Aquellos kilos adicionales que se ganaron durante las Navidades pueden ser motivo de preocupación para mucha gente, no solo por los efectos nocivos que pueden ocasionar para la Salud, sino también porque deterioran el aspecto estético. Las dietas libre de alimentos grasosos comienzan a ponerse muy de moda en enero, pero hay que ser contantes si se desea no perder este esfuerzo.

Algunos nutricionistas explican que son muchos los alimentos disponibles en los mercados, que solo aportan grasas poco saludables para el organismo, especialmente para el mantenimiento de la salud del sistema cardiovascular.

Por este motivo, es importante aprender a evitar estas comidas o ingerirlas con moderación.

Entre los alimentos que contienen grasas saturadas se encuentran: el cordero, el fiambre, el tocino, la mantequilla, el cerdo, la nata y los quesos grasos. Mientras los que aportan colesterol son: los sesos, la yema de los huevos, los menudillos, los crustáceos y las huevas de pescado.

Los médicos especialistas generalmente advierten a sus pacientes sobre la necesidad de controlar el consumo de este tipo de alimentos, a través de porciones moderadas o evitando su ingesta diaria, de acuerdo a las condiciones médicas de cada paciente.

Otros alimentos son considerados como hipercalóricos y se debe controlar su consumo, entre los cuales se encuentran el azúcar y sus derivados, las mermeladas, los helados, el chocolate, la miel y los pasteles.

En este rango también se incluyen los alimentos con excesos de aceite, como las mantecas, las salsas, los patés y foie gras.

Comer menos alimentos salados, picantes y pocas bebidas alcohólicas previene enfermedades

Comer menos comidas preparadas con mucha sal también protege la salud, específicamente aquellos platillos que se preparan y se conservan en sal, es decir, en salazones o conservas.

Una vigilancia especial debe mantenerse en aquellos alimentos picantes, condimentados con muchas especias o fermentados. Los excesos de este tipo de alimentos ocasionan serios problemas de salud.

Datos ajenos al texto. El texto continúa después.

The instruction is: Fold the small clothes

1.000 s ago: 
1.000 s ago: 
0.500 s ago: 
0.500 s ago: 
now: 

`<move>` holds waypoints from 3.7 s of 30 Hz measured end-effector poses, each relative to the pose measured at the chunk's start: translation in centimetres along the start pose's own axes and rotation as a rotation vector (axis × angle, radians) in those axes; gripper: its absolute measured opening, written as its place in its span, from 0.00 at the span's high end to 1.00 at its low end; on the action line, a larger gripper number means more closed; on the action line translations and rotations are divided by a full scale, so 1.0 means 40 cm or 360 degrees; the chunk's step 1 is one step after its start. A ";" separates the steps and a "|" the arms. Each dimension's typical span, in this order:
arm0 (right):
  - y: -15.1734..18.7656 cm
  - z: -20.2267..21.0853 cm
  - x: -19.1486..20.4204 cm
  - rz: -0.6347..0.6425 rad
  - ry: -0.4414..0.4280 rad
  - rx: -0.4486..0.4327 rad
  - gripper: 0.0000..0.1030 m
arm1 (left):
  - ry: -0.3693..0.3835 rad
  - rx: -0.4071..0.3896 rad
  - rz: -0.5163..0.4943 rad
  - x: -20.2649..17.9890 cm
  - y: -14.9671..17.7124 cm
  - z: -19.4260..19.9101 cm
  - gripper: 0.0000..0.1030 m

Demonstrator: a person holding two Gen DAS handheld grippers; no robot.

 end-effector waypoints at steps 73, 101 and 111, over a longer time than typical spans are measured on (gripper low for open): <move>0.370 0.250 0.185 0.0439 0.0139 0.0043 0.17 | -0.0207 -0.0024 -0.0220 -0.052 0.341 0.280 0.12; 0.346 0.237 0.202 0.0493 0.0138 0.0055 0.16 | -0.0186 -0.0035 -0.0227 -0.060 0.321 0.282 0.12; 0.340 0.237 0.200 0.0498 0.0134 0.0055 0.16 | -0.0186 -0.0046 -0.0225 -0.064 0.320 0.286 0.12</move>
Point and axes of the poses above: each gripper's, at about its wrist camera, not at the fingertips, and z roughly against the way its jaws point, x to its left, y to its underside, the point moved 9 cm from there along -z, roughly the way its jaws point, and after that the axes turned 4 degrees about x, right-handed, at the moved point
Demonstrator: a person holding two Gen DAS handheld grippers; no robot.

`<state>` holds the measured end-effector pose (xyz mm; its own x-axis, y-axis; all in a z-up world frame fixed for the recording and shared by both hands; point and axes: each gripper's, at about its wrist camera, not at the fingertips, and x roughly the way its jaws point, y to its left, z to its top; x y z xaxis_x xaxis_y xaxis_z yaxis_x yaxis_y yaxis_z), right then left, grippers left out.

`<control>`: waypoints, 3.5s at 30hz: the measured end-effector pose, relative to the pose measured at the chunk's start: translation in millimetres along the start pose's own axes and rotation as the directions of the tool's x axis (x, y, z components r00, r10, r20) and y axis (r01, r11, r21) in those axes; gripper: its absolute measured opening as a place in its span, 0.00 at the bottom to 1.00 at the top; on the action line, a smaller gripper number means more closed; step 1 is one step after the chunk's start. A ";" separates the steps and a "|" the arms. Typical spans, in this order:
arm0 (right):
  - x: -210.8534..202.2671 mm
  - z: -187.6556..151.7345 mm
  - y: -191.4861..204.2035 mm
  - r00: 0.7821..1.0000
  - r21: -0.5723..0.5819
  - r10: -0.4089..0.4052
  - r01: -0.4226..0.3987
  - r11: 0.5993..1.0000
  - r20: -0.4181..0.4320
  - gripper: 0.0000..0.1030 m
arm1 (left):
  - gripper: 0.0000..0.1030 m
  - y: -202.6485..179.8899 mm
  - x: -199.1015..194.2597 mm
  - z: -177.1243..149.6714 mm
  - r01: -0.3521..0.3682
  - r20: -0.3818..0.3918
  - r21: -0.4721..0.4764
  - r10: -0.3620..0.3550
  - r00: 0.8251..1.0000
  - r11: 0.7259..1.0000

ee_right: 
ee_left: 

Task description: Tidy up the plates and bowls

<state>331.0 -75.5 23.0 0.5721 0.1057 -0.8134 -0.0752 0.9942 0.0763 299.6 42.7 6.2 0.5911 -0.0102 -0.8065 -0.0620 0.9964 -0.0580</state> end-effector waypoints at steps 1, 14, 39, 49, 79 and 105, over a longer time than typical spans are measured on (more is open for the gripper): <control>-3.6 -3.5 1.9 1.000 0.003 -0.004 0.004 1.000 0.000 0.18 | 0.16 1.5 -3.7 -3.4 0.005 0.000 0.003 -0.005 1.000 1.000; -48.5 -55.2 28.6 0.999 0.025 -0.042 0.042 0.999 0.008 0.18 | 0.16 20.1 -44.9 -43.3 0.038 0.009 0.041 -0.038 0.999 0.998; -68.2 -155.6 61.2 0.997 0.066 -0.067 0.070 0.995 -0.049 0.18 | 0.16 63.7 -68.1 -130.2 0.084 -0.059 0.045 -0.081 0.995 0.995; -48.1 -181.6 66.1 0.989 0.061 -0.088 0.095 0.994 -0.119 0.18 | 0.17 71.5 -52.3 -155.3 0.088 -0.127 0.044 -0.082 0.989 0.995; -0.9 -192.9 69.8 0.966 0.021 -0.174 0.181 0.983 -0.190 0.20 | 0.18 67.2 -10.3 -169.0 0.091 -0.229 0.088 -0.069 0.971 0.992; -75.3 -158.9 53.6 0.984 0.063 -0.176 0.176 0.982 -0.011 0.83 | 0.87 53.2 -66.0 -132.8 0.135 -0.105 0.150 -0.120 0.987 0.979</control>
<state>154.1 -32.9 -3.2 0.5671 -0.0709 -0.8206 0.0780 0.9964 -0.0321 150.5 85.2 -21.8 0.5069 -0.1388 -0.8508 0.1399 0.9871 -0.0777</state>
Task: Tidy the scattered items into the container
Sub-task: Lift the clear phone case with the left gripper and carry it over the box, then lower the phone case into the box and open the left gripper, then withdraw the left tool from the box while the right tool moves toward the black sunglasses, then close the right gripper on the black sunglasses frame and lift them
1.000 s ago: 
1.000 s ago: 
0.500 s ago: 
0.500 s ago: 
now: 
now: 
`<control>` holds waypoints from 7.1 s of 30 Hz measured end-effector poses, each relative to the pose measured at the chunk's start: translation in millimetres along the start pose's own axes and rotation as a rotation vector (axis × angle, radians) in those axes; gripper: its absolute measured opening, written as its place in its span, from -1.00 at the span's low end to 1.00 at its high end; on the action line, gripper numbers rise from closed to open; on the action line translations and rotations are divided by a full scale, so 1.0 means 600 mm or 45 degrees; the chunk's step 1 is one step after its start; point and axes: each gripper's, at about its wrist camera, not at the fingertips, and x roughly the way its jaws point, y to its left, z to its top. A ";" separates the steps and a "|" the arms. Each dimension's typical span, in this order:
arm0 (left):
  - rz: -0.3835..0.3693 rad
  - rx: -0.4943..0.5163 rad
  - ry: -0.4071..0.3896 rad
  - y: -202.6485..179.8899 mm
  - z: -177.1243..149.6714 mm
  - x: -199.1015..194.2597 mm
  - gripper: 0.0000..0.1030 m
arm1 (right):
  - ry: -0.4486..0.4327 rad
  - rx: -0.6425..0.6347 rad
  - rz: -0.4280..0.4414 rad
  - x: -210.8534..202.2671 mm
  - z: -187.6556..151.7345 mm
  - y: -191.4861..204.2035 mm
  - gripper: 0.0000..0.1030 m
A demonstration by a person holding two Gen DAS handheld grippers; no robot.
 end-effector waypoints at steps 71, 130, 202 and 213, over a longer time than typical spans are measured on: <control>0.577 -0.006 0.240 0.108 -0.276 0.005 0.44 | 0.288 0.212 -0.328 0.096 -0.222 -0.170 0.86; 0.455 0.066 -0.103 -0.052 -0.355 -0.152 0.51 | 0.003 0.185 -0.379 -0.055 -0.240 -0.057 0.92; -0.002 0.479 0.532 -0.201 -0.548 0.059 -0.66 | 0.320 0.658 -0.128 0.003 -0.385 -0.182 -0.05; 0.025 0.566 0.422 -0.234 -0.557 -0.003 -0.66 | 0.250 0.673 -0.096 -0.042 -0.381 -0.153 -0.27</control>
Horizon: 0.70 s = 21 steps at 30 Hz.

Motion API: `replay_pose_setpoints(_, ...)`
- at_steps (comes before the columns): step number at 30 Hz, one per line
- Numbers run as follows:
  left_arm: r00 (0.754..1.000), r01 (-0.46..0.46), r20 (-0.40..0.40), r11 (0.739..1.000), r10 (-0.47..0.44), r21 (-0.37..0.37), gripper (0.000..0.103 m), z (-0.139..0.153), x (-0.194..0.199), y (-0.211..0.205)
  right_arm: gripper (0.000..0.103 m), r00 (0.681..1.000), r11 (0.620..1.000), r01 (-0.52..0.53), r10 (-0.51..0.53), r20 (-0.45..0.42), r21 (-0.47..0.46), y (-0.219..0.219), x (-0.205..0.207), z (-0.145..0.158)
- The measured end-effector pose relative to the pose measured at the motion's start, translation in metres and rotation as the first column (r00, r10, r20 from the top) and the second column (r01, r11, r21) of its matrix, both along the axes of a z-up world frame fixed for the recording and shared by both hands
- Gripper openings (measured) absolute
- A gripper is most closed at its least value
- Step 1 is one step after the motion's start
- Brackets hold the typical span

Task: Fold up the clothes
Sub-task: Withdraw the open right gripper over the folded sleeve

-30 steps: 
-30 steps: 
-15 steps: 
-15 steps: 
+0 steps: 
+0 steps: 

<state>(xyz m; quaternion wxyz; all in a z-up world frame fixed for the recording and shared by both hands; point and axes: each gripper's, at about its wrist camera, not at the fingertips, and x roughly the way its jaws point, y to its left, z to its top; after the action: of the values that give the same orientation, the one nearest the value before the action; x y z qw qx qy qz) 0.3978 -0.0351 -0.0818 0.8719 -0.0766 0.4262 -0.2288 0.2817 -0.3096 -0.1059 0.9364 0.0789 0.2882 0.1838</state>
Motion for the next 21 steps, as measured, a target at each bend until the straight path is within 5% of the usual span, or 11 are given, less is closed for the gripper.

Comer mejor en enero, implica tener una dieta que modere la ingesta de bebidas alcohólicas o aquellas que son excitantes, como el café o el té, al igual que los refrescos y gaseosas azucaradas.

Las tentaciones están por todas partes, pero es necesario aprender a comer cada día mejor y saber detectar todo aquello que pudiera provocar más sobrepeso.

Las dietas sanas incluyen alimentos con grasas insaturadas

Las dietas libres de grasas incluyen grasas insaturadas, tales como el pollo sin piel, los pescados, el aceite de oliva y de semillas como la soja, el girasol o el maíz. Es aconsejable incorporar alimentos que aporten buenas cantidades de fibra dietética, como las legumbres, el pan integral, las frutas y las verduras. Un sano consejo consiste en masticar despacio y tomar buenas cantidades de agua en cada comida.